#### REQUIRED ACTION:
The line count for "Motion" is all that is needed: say how many lines in the listing below contain it.

#### MATERIAL PROVIDED:

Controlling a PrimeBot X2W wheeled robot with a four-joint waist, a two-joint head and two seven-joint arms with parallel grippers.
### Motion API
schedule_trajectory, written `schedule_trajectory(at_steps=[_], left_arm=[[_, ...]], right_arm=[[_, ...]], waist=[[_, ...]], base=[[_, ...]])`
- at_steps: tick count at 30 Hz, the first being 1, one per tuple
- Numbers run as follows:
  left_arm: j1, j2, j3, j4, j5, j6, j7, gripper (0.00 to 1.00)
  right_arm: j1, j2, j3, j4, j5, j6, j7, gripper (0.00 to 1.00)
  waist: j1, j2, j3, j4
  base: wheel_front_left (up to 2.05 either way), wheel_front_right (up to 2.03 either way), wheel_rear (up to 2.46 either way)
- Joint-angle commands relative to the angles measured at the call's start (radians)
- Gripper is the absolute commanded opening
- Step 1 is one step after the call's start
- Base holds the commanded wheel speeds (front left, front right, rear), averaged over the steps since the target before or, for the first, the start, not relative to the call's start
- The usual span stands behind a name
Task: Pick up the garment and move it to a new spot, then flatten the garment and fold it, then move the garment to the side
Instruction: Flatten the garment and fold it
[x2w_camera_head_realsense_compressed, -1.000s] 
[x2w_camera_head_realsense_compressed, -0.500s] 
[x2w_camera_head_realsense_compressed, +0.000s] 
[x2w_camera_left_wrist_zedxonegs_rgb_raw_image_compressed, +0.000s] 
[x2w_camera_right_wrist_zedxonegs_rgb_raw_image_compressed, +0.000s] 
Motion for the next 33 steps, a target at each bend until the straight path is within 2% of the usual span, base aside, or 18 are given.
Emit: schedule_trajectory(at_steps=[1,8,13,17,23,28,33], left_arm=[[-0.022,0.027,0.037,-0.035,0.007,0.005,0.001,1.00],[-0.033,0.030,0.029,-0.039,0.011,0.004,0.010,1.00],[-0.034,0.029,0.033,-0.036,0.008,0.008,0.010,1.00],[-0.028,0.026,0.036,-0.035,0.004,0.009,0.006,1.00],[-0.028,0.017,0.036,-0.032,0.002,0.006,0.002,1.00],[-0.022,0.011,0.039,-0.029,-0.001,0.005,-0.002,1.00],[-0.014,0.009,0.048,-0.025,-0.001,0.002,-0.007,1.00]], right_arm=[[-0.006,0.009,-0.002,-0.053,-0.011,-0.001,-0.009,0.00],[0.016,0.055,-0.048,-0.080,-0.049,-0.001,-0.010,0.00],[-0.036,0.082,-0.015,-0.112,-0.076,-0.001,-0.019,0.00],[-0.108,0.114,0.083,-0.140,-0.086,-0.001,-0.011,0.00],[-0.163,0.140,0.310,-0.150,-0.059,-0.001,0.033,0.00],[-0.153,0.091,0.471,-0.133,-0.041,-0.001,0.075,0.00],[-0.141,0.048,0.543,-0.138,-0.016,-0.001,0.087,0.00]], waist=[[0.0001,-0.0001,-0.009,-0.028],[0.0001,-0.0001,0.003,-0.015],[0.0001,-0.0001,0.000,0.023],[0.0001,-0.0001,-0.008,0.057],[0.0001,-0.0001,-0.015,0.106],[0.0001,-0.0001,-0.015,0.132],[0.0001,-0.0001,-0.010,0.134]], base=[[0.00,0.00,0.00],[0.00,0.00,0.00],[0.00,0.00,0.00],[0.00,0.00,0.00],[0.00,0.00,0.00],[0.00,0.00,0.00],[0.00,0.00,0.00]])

#### RESULT OF THE EXERCISE:
2